▶ INSTRUCTIONS FOR THE TASK
A single stretch of the material below is to be transcribed exactly, starting at the line with "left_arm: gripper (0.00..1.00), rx" and ending after the line with "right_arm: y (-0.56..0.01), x".

▶ THE DATA
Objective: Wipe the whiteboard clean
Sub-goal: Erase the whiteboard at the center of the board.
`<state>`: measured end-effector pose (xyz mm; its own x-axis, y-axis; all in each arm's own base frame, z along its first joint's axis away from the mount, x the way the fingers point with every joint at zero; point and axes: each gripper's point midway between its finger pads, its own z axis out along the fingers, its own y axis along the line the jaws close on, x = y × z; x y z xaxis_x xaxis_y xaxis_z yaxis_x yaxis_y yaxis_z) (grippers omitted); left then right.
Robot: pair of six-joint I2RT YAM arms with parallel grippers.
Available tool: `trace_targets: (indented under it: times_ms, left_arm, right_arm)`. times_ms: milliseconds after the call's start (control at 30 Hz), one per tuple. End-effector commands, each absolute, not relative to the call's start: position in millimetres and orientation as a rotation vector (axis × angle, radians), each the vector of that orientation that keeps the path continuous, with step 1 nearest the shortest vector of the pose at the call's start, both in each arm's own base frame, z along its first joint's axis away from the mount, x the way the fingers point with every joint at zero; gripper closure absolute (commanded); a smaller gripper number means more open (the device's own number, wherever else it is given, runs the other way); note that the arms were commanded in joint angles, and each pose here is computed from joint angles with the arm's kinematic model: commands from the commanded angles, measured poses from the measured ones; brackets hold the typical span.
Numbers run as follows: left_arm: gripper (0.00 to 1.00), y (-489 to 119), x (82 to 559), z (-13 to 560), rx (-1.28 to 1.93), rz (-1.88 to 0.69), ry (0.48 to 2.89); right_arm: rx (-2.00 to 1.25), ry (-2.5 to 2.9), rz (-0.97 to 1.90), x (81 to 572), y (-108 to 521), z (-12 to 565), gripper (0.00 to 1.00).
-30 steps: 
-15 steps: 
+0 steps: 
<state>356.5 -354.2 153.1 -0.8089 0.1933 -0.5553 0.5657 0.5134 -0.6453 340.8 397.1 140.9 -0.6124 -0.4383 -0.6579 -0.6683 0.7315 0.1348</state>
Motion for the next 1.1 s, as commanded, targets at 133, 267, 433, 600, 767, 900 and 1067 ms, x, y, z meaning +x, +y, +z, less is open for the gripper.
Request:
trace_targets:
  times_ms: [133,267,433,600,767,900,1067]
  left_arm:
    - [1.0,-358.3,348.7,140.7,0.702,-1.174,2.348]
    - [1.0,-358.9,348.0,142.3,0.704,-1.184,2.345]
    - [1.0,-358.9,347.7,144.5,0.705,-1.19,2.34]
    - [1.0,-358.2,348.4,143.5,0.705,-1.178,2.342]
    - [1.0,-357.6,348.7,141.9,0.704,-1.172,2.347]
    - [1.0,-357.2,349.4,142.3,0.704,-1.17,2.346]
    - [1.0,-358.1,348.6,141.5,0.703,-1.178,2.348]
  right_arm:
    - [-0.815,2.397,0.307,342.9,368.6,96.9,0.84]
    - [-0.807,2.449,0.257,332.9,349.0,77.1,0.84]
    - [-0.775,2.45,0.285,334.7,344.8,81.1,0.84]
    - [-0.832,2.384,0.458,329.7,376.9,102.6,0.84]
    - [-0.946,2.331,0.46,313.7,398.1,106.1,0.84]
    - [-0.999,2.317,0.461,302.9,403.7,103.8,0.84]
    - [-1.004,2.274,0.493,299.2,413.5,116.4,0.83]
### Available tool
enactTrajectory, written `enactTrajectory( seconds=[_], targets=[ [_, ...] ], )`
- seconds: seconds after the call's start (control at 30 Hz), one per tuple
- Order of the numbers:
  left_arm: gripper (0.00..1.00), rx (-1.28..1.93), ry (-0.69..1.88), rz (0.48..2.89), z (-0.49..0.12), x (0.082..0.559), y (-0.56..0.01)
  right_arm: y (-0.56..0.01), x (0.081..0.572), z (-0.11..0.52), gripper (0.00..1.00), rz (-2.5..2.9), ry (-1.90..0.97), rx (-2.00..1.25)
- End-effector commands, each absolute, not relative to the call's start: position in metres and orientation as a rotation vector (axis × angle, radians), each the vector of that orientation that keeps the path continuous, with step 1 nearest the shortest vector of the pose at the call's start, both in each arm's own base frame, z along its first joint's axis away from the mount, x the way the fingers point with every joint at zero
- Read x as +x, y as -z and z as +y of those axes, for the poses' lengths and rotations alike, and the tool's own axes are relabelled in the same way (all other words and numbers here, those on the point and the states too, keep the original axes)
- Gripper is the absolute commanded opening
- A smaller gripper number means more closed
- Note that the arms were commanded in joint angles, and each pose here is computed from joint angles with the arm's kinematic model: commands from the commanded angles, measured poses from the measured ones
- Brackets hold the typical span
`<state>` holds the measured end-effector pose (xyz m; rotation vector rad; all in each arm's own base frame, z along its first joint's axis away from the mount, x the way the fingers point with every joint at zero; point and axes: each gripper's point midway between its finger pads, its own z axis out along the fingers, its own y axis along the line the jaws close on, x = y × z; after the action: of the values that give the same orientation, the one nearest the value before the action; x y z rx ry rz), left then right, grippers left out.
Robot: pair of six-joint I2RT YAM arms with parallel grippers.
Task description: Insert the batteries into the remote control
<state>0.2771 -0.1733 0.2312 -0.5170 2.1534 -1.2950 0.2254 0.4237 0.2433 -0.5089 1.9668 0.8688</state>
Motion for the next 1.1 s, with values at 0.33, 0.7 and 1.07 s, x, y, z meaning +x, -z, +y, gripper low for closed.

▶ RESULT OF THE EXERCISE
  left_arm: gripper (0.00..1.00), rx (-1.28..1.93), ry (-0.69..1.88), rz (0.48..2.89), z (-0.49..0.12), x (0.082..0.559), y (-0.56..0.01)
  right_arm: y (-0.56..0.01), x (0.081..0.572), z (-0.11..0.52), gripper (0.00..1.00), rz (-2.5..2.9), ry (-1.90..0.97), rx (-2.00..1.25)

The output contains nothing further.